Justice Abada held that it was self evident that a person who had been denied bail before trial, only to be subsequently acquitted, would have suffered injustice, adding that it was to prevent that injustice that courts were granted powers to grant bail in appropriate cases.
The principle was that once it was established that a trial was probable within a reasonable time, then bail for persons accused of crime was mandatory, he explained.
"Failure or refusal to grant bail under such circumstances will constitute a direct infringement of the constitutional rights of the individual. See Okyere V. The Republic (1972) 1 GLR 99 at p. 104," the judgement added.
"In the circumstance, the applicant is entitled to bail and shall be admitted to bail in the sum of GH¢30,000 with a surety to be justified and is to report himself to the police once every fortnight.

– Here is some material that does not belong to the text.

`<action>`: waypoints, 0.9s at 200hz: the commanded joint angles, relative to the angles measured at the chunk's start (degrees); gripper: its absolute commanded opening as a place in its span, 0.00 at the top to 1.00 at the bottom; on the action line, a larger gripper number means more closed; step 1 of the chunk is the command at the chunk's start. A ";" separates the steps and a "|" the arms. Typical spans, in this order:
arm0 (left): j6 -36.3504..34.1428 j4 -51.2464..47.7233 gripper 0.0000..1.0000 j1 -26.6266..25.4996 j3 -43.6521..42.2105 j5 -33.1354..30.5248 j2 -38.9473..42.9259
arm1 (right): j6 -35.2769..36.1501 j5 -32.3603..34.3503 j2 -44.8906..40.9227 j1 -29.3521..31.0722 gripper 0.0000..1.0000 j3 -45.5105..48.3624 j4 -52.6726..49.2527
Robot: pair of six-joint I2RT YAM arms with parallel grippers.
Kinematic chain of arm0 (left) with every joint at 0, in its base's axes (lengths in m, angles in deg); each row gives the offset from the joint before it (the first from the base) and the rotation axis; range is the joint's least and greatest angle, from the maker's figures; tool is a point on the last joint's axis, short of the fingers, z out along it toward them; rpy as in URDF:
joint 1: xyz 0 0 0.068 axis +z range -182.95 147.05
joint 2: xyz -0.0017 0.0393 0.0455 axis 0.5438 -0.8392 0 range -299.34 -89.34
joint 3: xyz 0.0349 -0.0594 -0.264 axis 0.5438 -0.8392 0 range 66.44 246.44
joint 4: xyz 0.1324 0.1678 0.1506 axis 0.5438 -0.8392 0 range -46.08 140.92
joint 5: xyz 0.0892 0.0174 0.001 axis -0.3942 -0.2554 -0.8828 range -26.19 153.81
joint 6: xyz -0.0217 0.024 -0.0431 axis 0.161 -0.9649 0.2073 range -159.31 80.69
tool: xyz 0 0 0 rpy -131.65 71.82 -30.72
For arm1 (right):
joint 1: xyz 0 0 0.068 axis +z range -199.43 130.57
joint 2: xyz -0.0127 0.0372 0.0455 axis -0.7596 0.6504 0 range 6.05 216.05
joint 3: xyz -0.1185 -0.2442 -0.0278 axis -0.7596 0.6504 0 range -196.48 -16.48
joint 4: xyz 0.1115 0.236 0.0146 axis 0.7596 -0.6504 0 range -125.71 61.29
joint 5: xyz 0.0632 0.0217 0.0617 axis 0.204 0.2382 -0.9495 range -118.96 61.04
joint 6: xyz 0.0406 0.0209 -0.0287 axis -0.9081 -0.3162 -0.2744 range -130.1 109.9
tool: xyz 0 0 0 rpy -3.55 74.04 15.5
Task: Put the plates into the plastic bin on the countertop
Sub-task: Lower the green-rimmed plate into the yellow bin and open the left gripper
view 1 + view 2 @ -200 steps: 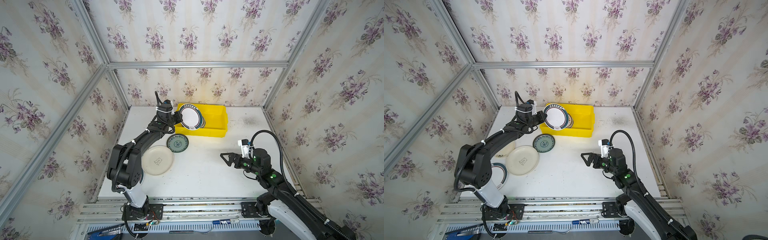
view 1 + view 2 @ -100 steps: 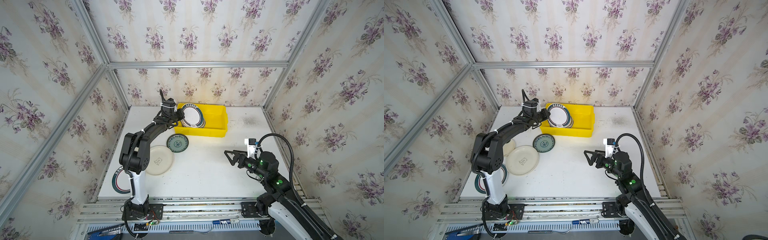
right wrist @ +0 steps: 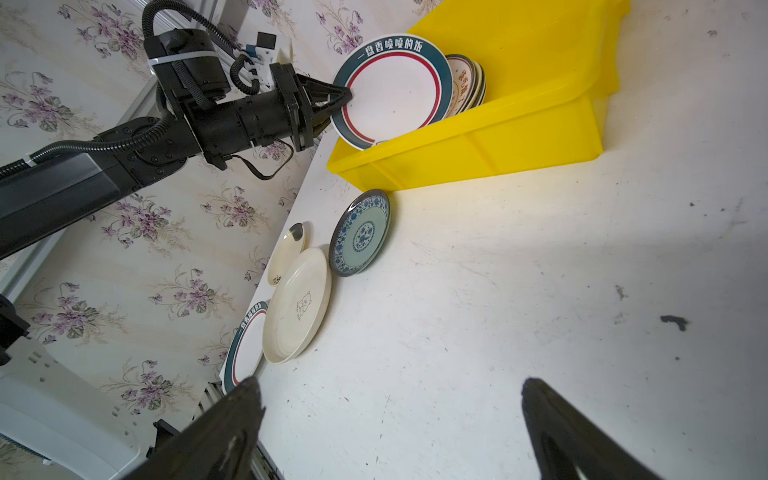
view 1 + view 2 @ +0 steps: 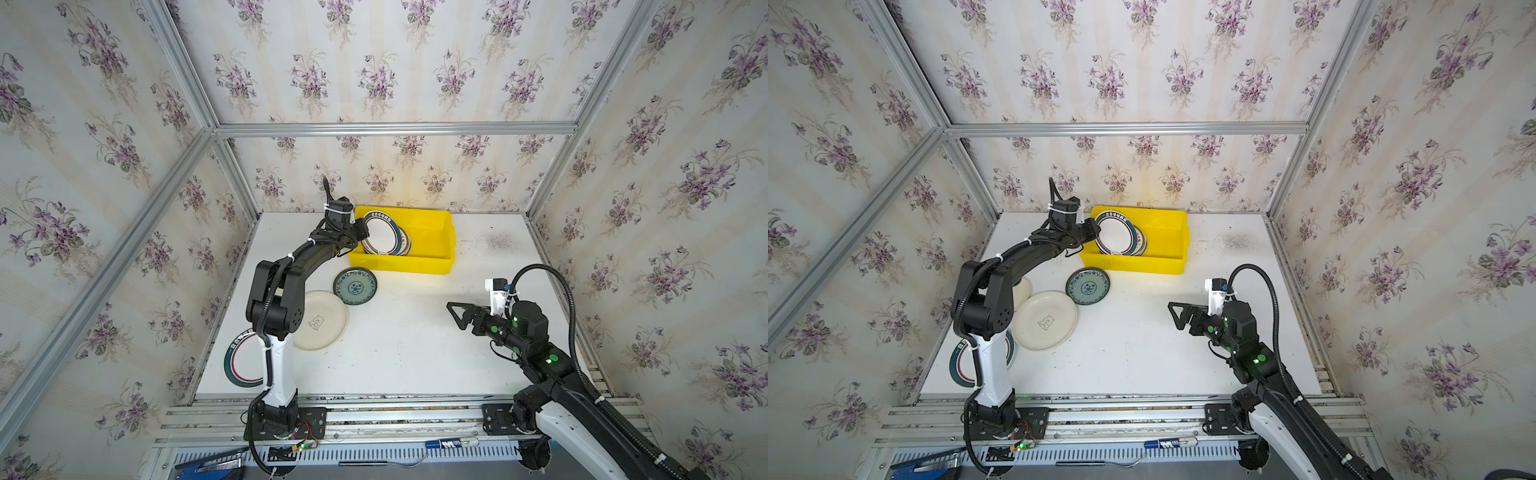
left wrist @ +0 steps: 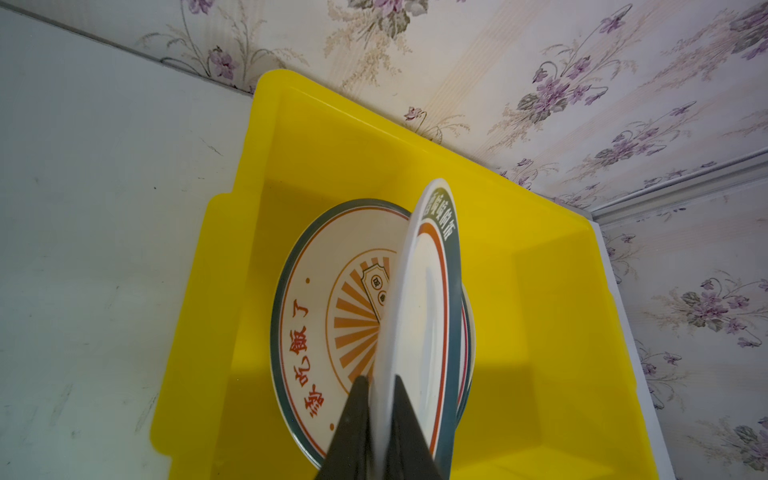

Meanwhile the police must redouble their efforts in tracing and arresting Gaddy, alias Gordon, the true owner of the whitish substance suspected to be cocaine," he said.
Ugah, 42, was arrested as the driver of the Mercedes Benz bus, with registration number GW 1243 X, in which 28 cartons of fresh fish and 67 large cartons of cocaine were found.
The drugs were intercepted by the Buffalo Unit of the Police Service in Tema, in conjunction with the Prampram Police.
During investigations, Ugah was taken to his house at Madina, where samples of the material used to wrap the drug and other items, together with another Benz bus of the same colour as the one used to cart the drug, were found.
He was then arraigned, charged with conspiracy and possession of narcotic drugs without lawful authority and remanded into custody to enable the police to conduct further investigations into the case.
But while he was at the James Fort Prison, he was reported to have fallen sick and taken to the Police Hospital for treatment.
According to police sources, Ugah's condition was said to have deteriorated and, as a result, his counsel filed a motion for bail at the High Court, upon which the court, presided over by Justice Abada, granted him bail on June 25, 2007 in the sum of GH¢30,000 with one surety to be justified.
Ugah was to appear again in court on July 11, 2007 but he failed to do so.
Frank Wood, well known at the courts for having stood surety for many accused persons, who stood surety for Ugah, has been ordered by the court to produce him (Ugah) but he has failed to do so.